Quand Naoh eut rêvé devant le Feu, il cueillit des racines et des plantes tendres, pour en faire hommage au chef des mammouths, car il concevait que l’alliance, pour être durable, devait chaque jour être renouvelée. Alors seulement, Nam prenant la garde, il alla choisir une retraite, au centre du grand troupeau, et s’y étendit.

— Si les mammouths quittent le pâturage, fit Nam, je réveillerai le fils du Léopard.

— Le pâturage est abondant, répondit Naoh ; les mammouths y paîtront jusqu’au soir.

Il tomba dans un sommeil profond comme la mort.

Quand il s’éveilla, le soleil s’inclinait sur la savane. Des nuages couleur de schiste s’amoncelaient et, doucement, ils ensevelissaient le disque jaune, pareil à une vaste fleur de nénuphar. Naoh se sentit les membres brisés aux jointures ; la fièvre courait au travers de son crâne et de son échine ; mais le bourdonnement s’affaiblissait dans ses oreilles et la douleur de son épaule reculait.

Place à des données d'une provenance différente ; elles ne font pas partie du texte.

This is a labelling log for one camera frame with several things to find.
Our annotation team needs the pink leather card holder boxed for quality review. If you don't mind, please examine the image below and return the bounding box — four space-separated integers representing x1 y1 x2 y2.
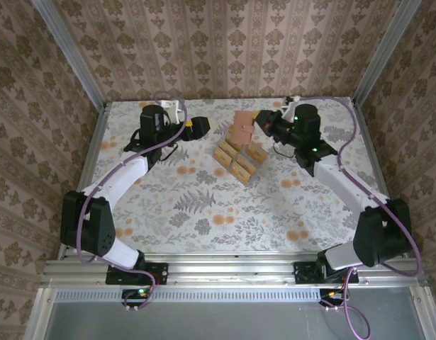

Il se leva, regarda d’abord le Feu, puis demanda au veilleur :

— Les Kzamms sont-ils revenus ?

— Ils ne se sont pas éloignés encore… Ils attendent, sur le bord du fleuve, devant l’île aux hauts peupliers…

— C’est bien ! répondit le fils du Léopard. Ils n’auront pas de Feu pendant les nuits humides ; ils perdront courage et retourneront vers leur horde. Que Nam dorme à son tour.

Tandis que Nam s’étendait sur les feuilles et le lichen, Naoh examina Gaw, qui s’agitait dans un rêve. Le jeune homme était faible, la peau ardente ; son souffle passait avec rudesse, mais le sang ne coulait plus de sa poitrine. Le chef, songeant qu’il ne rentrerait pas encore dans les racines de la terre profonde, se pencha sur le Feu, avec un grand désir de le voir croître dans un brasier de branches sèches.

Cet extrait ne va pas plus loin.